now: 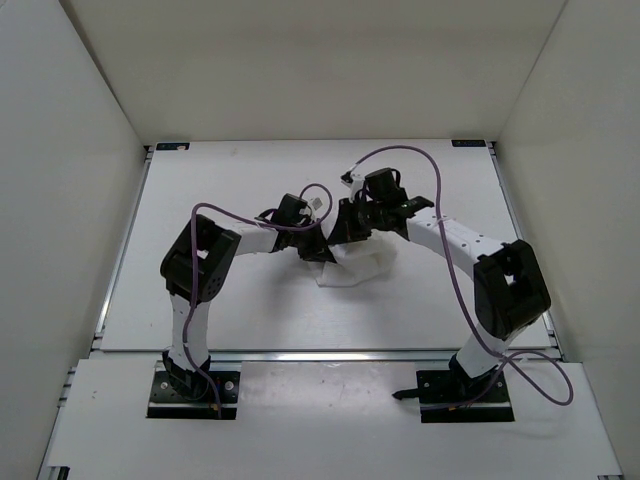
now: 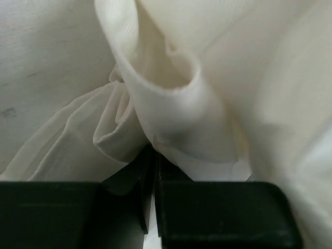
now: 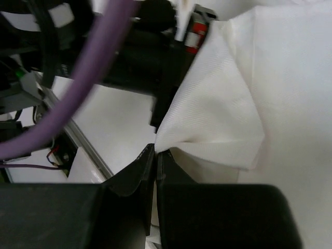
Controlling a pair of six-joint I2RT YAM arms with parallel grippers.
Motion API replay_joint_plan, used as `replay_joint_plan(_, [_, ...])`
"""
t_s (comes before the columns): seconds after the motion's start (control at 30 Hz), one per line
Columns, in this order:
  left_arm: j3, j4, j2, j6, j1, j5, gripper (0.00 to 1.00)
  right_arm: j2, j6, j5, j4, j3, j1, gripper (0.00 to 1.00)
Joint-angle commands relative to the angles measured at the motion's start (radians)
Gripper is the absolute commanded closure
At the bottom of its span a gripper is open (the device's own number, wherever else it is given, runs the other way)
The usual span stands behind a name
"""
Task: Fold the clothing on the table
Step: Fold the skirt
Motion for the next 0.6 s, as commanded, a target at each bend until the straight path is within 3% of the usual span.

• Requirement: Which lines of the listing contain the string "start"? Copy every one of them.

• Solution to this exercise:
t_s (comes before the columns): seconds after the motion's start (control at 30 Hz), one per line
Joint-angle commands relative to the angles measured at the motion's start (radians)

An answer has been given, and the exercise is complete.